* [SUPPLIED RECORDS]
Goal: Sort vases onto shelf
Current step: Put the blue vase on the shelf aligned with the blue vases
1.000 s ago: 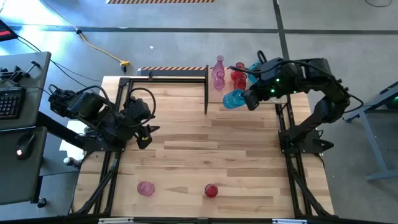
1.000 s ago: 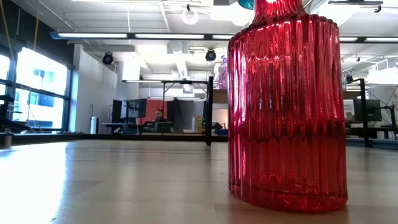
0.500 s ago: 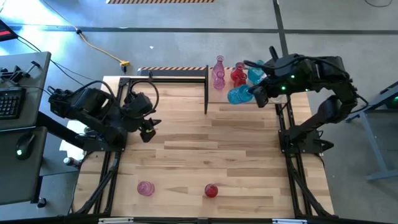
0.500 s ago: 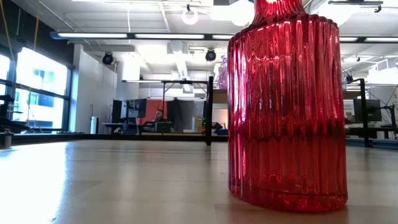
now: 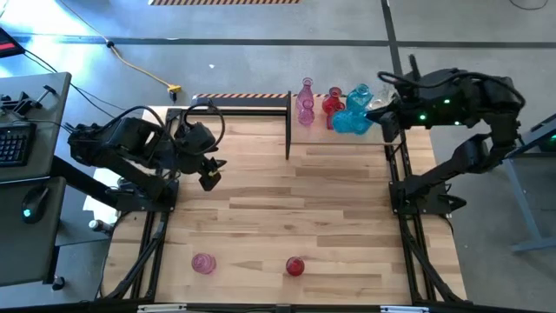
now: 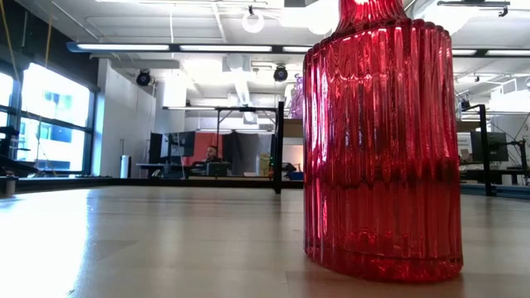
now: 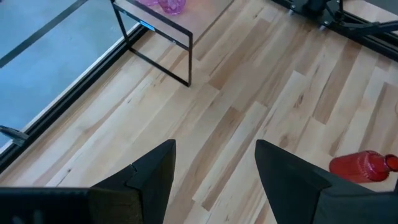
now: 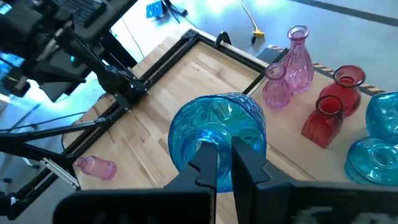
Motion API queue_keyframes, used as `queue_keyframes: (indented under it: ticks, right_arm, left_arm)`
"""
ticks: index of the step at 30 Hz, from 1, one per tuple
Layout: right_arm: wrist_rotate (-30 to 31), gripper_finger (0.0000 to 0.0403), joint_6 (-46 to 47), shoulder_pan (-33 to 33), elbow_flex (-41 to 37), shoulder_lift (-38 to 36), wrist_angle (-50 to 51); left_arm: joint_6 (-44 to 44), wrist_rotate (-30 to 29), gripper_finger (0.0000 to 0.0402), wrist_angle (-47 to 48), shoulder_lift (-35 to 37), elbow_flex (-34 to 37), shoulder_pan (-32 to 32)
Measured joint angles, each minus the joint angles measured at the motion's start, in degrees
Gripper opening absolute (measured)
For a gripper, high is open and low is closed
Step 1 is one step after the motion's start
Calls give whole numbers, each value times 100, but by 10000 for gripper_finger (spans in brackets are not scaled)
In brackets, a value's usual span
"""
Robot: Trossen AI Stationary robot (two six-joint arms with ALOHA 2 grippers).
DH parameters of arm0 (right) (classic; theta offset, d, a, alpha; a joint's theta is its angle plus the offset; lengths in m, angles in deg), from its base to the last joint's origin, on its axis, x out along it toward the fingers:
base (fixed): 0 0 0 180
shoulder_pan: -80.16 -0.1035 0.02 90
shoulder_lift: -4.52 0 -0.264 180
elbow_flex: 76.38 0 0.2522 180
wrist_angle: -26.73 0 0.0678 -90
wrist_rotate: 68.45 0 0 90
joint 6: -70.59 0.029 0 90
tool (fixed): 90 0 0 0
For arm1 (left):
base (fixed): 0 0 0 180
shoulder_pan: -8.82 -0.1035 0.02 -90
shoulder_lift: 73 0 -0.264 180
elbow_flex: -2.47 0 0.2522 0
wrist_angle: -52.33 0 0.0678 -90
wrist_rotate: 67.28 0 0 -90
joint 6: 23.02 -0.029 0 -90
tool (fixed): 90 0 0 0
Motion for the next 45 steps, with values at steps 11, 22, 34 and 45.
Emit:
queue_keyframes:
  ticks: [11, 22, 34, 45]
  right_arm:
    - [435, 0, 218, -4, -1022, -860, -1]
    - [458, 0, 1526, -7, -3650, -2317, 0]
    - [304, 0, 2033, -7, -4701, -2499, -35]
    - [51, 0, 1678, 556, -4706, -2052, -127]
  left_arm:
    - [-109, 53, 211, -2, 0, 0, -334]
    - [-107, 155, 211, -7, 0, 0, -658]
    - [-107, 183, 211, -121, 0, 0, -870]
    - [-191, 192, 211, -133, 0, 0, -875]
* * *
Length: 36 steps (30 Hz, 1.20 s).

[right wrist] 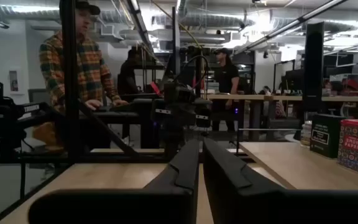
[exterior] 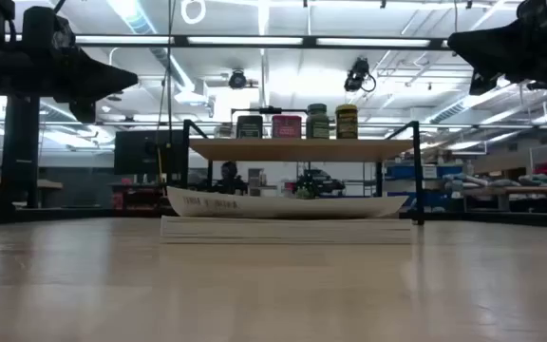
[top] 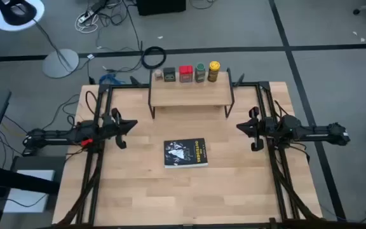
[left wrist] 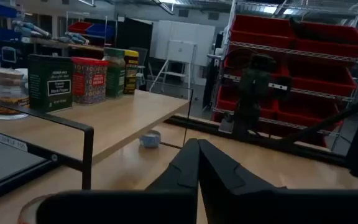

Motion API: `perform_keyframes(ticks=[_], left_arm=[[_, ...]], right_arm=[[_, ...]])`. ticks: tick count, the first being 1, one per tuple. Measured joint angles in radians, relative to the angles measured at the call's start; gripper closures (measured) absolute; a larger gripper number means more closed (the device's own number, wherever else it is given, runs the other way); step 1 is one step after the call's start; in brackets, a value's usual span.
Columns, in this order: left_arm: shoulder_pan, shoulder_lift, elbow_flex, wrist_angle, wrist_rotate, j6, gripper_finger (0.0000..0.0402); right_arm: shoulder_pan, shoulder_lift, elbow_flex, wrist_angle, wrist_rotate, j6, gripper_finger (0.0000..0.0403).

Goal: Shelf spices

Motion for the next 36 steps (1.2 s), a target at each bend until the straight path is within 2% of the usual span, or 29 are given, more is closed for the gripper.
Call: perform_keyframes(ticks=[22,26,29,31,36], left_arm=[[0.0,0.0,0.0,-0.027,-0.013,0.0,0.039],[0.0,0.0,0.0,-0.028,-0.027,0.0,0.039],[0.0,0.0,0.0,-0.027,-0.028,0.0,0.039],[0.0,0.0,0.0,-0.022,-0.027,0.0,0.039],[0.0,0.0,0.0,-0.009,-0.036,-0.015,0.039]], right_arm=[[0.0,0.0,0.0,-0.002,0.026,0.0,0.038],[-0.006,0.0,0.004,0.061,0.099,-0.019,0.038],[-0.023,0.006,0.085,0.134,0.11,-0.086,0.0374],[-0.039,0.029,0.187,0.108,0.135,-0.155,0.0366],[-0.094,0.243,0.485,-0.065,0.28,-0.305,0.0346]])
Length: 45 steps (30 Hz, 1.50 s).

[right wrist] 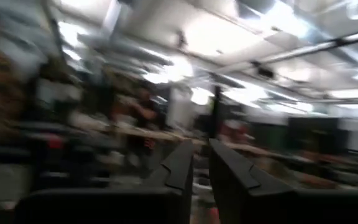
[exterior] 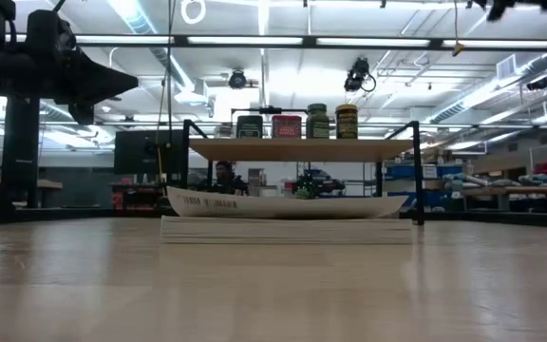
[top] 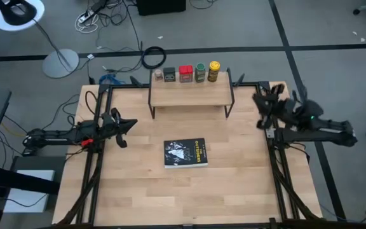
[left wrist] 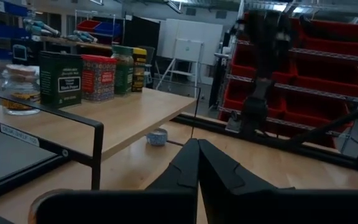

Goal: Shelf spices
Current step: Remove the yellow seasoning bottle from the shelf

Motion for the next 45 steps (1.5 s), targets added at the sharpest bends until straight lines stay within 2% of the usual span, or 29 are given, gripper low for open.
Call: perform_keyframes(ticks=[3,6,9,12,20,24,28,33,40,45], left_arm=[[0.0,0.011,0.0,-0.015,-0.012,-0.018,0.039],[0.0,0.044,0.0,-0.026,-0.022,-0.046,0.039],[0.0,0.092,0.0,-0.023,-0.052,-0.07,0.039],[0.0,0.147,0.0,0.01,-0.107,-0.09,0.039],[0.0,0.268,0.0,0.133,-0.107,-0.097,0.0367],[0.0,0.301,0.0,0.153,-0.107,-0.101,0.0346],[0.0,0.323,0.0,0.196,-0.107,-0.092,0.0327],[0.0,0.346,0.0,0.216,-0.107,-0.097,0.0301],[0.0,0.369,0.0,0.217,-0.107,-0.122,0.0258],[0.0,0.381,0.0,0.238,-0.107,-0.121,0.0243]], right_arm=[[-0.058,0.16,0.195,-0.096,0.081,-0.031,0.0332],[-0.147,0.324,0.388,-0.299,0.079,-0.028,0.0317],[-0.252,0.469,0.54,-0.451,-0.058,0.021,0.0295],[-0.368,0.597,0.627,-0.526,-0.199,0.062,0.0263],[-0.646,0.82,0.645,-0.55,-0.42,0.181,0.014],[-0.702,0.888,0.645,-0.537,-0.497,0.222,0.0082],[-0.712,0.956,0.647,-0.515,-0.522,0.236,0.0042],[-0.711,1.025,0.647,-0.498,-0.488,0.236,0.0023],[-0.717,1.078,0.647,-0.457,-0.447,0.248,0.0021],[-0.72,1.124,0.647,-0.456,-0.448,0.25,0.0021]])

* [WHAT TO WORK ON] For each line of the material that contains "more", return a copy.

* [ANSWER TO THIS EXERCISE]
Motion API: `perform_keyframes(ticks=[_], left_arm=[[_, ...]], right_arm=[[_, ...]])`. ticks: tick count, the first being 1, one per tuple. Measured joint angles in radians, relative to the angles measured at the call's start; gripper closures (measured) absolute; a larger gripper number means more closed (the device's own number, wherever else it is given, runs the other way); step 1 is one step after the call's start; in brackets, a value's usual span.
Motion for the next 36 steps (1.2 s), a target at each bend until the straight path is within 2% of the usual span, or 29 are given, more is closed for the gripper.

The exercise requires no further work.